Copy out each line below that has the word "aluminium" in it.

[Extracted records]
=-=-=
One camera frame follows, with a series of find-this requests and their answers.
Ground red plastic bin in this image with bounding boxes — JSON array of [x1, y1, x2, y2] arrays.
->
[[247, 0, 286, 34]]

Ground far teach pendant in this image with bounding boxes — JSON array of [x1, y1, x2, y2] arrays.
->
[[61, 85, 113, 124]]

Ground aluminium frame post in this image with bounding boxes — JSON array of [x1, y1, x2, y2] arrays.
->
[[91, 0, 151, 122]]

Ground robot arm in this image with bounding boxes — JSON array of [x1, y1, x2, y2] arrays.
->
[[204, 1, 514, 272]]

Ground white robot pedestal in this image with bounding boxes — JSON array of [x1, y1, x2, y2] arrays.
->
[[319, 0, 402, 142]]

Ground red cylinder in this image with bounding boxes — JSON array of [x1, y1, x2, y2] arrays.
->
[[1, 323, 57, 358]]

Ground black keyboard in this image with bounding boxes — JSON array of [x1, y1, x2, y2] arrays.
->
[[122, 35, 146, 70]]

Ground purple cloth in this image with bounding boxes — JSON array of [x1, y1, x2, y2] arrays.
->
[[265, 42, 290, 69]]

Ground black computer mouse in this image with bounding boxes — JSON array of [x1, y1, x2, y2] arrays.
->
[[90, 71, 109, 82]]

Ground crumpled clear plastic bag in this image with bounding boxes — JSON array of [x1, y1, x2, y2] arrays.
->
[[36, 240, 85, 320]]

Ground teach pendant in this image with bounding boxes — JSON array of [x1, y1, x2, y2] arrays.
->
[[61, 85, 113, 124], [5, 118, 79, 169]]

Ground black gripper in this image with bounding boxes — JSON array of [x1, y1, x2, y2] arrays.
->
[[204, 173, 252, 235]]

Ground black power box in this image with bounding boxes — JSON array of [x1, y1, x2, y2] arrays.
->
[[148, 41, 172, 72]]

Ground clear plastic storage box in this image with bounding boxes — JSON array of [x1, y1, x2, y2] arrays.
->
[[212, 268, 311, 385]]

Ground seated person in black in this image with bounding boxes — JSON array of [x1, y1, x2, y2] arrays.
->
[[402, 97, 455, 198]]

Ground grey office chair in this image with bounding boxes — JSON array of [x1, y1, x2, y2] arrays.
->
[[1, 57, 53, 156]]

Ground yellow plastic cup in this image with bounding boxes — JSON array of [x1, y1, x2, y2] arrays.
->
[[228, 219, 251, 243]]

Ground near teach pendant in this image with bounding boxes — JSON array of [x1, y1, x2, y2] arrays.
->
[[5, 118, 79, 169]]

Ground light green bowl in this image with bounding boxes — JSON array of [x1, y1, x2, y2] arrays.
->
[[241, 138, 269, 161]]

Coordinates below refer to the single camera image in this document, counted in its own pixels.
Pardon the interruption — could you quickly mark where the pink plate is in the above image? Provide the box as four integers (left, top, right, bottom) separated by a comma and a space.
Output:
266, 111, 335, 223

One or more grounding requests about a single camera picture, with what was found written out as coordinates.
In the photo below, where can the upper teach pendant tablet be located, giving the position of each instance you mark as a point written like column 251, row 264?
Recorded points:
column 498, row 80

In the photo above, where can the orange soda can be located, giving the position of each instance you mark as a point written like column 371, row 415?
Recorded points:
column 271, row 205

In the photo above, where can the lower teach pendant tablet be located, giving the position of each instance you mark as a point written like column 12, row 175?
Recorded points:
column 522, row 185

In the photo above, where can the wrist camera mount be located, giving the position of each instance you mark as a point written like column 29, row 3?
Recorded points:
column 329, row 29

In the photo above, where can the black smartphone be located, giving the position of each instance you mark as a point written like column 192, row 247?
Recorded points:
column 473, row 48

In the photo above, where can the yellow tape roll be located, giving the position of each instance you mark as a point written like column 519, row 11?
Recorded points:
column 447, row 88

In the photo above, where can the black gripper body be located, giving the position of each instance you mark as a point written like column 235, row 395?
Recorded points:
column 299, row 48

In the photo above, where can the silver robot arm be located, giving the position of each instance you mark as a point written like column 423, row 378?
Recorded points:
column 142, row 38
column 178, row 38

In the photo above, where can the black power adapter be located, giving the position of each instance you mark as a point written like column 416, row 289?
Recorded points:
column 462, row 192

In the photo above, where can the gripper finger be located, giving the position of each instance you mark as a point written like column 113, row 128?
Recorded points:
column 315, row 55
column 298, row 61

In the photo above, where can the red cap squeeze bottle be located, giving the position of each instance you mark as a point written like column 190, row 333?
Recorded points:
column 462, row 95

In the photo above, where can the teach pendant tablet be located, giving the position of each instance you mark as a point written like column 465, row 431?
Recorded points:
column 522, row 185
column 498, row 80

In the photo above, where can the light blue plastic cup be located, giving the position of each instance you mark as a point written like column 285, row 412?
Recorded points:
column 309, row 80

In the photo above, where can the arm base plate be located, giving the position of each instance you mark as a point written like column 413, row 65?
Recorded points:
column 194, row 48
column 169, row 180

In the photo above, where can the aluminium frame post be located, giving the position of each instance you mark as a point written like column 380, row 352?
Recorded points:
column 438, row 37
=-=-=
- Solution
Ground aluminium frame post in this image with bounding boxes — JSON array of [x1, y1, x2, y2] arrays.
In the photo above, where can the aluminium frame post be located, giving the position of each instance you mark as a point written like column 380, row 352?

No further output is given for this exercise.